Your objective:
An exact reproduction of the listing is wanted, with the pictures dropped.

[[ Collected material, beginning ]]

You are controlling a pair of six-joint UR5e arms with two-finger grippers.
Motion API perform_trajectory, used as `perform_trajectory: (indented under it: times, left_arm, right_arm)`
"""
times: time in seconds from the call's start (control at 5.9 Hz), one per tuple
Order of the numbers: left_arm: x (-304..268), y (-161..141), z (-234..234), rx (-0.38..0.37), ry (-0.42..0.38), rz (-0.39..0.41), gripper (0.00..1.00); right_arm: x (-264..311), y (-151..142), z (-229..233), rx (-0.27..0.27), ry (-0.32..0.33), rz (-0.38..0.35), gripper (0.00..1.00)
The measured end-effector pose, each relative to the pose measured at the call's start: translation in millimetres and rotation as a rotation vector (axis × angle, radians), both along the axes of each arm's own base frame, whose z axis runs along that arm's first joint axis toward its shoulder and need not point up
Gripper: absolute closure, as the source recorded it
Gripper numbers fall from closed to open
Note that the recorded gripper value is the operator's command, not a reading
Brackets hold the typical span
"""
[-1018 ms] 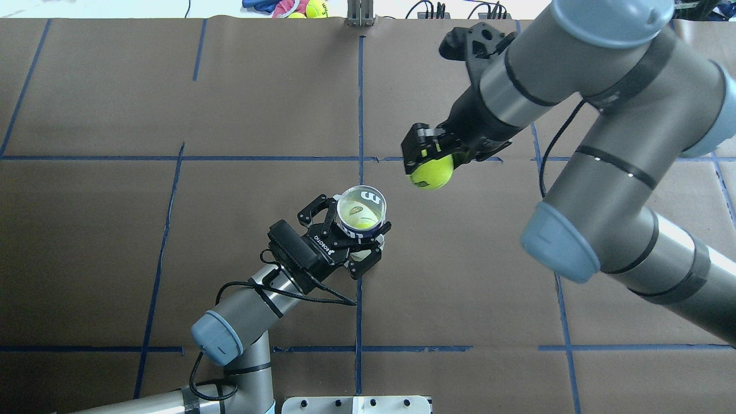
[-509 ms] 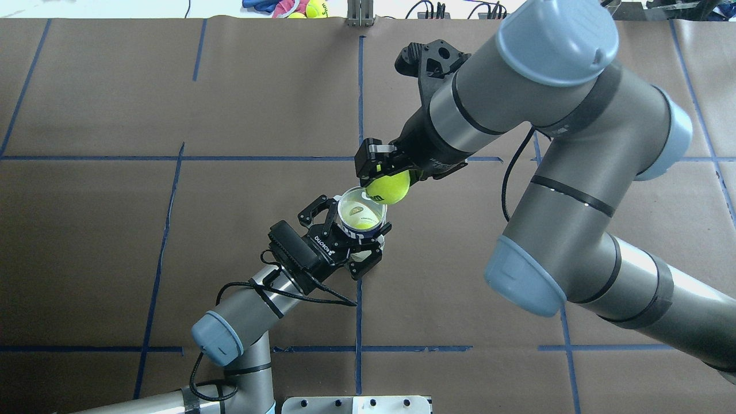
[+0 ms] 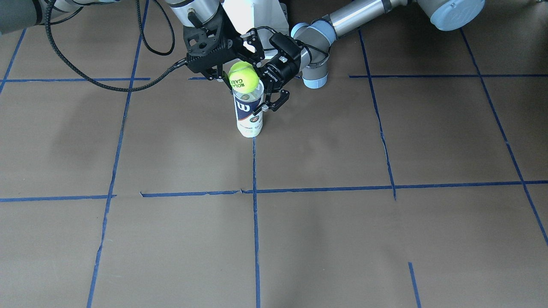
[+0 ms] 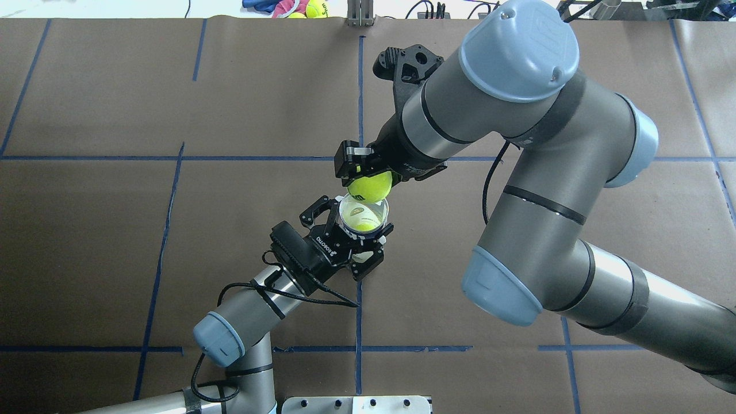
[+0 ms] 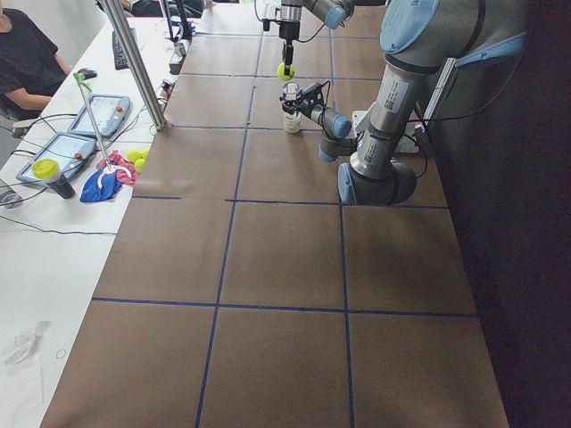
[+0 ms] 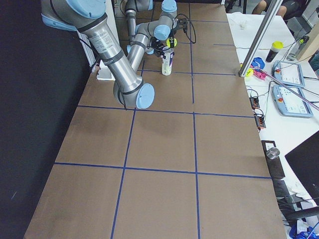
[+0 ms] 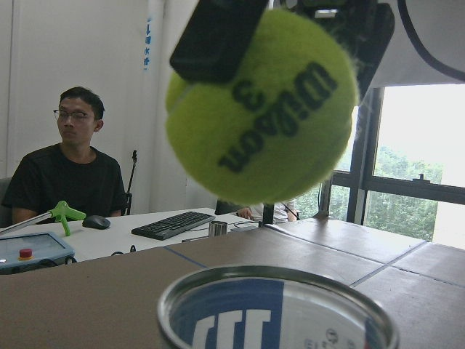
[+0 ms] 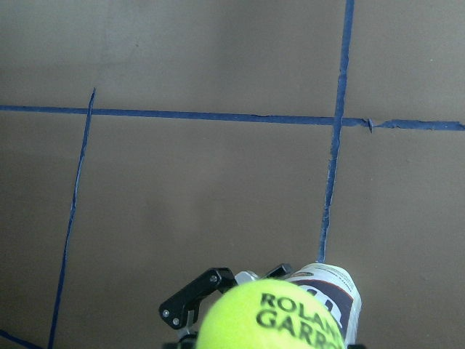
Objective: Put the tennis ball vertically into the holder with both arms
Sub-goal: 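Release the second ball into the holder from the right gripper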
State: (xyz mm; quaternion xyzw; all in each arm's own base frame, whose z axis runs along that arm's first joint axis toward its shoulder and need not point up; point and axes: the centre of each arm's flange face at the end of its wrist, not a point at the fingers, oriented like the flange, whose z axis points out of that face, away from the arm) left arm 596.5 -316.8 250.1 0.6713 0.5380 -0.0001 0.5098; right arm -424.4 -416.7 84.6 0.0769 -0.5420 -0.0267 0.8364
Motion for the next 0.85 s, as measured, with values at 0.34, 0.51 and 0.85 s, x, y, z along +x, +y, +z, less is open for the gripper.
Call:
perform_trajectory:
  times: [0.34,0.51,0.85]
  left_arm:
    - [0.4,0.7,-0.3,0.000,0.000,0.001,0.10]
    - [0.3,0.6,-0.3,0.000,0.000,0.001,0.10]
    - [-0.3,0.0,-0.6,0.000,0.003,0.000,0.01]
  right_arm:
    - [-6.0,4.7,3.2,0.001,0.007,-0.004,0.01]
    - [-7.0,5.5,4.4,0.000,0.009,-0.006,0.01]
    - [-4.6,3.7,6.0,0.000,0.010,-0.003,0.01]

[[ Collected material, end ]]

Solution to the exercise:
You are controlling a pair of six-joint UR5e arms with two-finger grippers.
Motion API perform_trajectory, used as `perform_trajectory: (indented under it: times, left_arm, right_arm)`
"""
times: time in seconds from the call's start (control at 5.9 Hz), one per tuple
Order of the numbers: left_arm: x (-304..268), y (-161..141), z (-234..234), rx (-0.38..0.37), ry (-0.42..0.38), rz (-0.39..0.41), gripper (0.00..1.00); right_arm: x (-264..311), y (-151..142), z (-229..233), rx (-0.27..0.27), ry (-0.32..0.33), rz (-0.38..0.35), gripper (0.00..1.00)
The measured end-effector pose, each relative to the pose measured at the call's start: translation in millimetres and rotation as a rotation vector (axis × angle, radians), both along the axes of each arm's own base frame, whose z axis runs along that arm's first joint axis toward its shoulder and need not point up
Gripper: absolute closure, as the source recorded it
Gripper numbers fall from closed to open
Note that the recorded gripper value is the operator's command, not a reading
Brackets hold the typical span
"""
[-1018 ms] 
[-509 ms] 
[+0 ms] 
[+0 ms] 
[+0 ms] 
[+0 ms] 
[+0 ms] 
[+0 ms] 
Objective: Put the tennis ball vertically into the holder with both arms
Sub-goal: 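Release the second ball into the holder from the right gripper
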State: (xyz mm; quaternion xyzw; all in each arm's own base frame, whose z axis runs along that arm's first joint axis toward its shoulder and need not point up; point and axes: the centre of each arm's flange face at the end of its wrist, not a point at the fingers, oriented like the flange, whose z axis points out of that face, away from the arm) left arm 596.5 -316.8 250.1 0.6713 0.5380 -0.0001 0.5098; right arm -424.4 -416.7 84.6 0.0769 -0.5420 -0.0267 0.8364
Motion for the next 0.85 s, as measured, with values at 0.34, 0.51 and 0.85 s, x, y, z along +x, +y, +z, less is open for the gripper.
Call:
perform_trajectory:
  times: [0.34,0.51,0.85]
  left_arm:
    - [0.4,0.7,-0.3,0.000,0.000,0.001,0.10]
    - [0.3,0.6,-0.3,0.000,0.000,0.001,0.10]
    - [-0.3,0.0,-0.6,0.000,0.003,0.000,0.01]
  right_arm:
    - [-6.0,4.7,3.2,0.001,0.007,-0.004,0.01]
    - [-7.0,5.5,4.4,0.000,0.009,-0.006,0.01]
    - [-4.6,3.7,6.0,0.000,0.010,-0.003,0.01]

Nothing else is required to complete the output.